Em meio ao acirramento do debate político nas redes sociais, o deputado federal Nikolas Ferreira (PL-MG) e a primeira-dama Janja da Silva protagonizaram, neste domingo (29), uma troca pública de críticas envolvendo o projeto de lei que propõe criminalizar a misoginia no Brasil.
A discussão teve início após Janja publicar, na última sexta-feira (27), um vídeo em defesa da proposta legislativa. Na gravação, a primeira-dama fez um apelo enfático sobre a urgência do tema, associando o debate à violência contra mulheres no país. Em tom direto, ela criticou o parlamentar mineiro, acusando-o de distorcer informações ao comentar o projeto.
“Enquanto você se preocupava em editar seu vídeo bonitinho, uma mulher era morta”, afirmou Janja, em uma fala firme que repercutiu amplamente nas plataformas digitais.

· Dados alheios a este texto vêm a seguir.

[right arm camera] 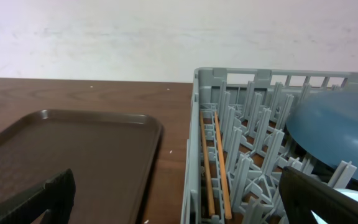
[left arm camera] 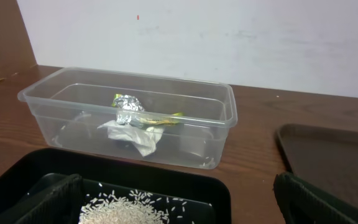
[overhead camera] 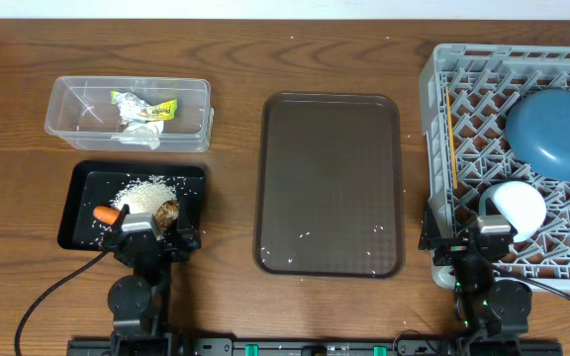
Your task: Sort waste into correct bins and load items into the dishwasher rack
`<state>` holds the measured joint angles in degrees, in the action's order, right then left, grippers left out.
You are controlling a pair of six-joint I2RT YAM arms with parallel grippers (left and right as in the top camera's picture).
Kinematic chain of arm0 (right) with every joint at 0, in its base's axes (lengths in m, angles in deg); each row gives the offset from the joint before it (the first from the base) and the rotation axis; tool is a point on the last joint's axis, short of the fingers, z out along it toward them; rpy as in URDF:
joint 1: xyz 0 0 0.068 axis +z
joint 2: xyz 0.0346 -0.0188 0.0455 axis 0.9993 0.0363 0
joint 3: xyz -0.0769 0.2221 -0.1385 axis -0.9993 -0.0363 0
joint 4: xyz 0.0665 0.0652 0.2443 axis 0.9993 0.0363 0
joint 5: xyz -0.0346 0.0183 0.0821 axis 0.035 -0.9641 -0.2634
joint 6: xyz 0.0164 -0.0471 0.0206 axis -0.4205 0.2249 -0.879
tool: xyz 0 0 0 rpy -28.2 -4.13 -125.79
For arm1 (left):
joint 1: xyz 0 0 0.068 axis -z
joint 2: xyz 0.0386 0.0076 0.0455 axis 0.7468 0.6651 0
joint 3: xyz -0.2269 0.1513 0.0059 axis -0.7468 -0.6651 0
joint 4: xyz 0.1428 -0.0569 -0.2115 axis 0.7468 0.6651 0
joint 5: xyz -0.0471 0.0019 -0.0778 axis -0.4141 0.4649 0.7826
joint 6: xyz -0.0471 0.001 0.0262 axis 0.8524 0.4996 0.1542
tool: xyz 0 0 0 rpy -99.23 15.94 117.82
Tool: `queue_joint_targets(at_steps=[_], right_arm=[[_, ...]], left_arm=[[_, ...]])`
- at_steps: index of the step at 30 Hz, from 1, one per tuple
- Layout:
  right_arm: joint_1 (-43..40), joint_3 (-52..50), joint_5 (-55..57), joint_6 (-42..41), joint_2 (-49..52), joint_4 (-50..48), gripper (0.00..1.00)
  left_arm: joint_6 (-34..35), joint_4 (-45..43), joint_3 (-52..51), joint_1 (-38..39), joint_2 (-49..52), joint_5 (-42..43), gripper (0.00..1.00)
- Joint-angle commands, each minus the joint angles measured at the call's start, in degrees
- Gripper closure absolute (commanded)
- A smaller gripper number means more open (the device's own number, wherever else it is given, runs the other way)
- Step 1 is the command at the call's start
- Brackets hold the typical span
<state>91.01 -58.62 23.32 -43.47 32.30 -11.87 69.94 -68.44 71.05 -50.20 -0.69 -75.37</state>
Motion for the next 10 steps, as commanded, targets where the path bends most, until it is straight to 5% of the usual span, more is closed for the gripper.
queue_joint_targets(at_steps=[1, 10], right_arm=[[0.52, -0.07, 0.39, -0.83, -0.39, 0.26, 0.01], [0.52, -0.07, 0.39, -0.83, -0.39, 0.26, 0.01]], left_arm=[[-0.79, 1.77, -1.36, -0.28, -0.37, 0.17, 0.02], [-0.79, 1.77, -1.36, -0.28, -0.37, 0.17, 0.02]])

A resposta de Nikolas Ferreira veio dois dias depois. Em vídeo publicado neste domingo, o deputado rebateu as declarações da primeira-dama, adotando um discurso crítico e contundente.
“Não adianta vir com essa fala mansa, com um discurso ensaiado. As pessoas sabem exatamente quem você é”, declarou o parlamentar, elevando o tom do embate.
Ao longo da publicação, Ferreira também trouxe dados sobre a violência contra mulheres, mencionando que, durante os governos petistas entre 2003 e 2013, houve aumento nos índices de mortes femininas. Segundo ele, os números teriam crescido “quase 10%” no período e continuado em elevação recente.
“Não fui eu que fui presidente da República, foi o seu marido”, alfinetou, em referência ao presidente Luiz Inácio Lula da Silva.
O deputado ainda questionou o teor do projeto de lei, argumentando que a proposta não trata diretamente de agressões físicas contra mulheres, mas sim de uma possível limitação à liberdade de expressão.
“Estão tentando transformar a misoginia em um instrumento de controle, um patrulhamento do que pode ou não ser dito”, disse, acrescentando que o termo estaria sendo utilizado para “calar qualquer um que discorde”.
Debate ampliado
A troca de declarações evidencia a polarização em torno do projeto, que divide opiniões entre parlamentares, especialistas e a sociedade civil. De um lado, defensores da proposta sustentam que a tipificação da misoginia é essencial para coibir discursos de ódio e prevenir a violência de gênero. De outro, críticos apontam riscos de subjetividade na aplicação da lei e possíveis impactos sobre a liberdade de expressão.
Especialistas em direito e políticas públicas avaliam que o tema exige equilíbrio entre a proteção às mulheres e as garantias constitucionais. O debate deve ganhar novos capítulos no Congresso Nacional, onde o projeto ainda tramita e promete mobilizar diferentes correntes políticas.
Enquanto isso, episódios como o embate entre Nikolas Ferreira e Janja reforçam o papel das redes sociais como palco central das disputas contemporâneas, ampliando o alcance e a intensidade das divergências políticas no país.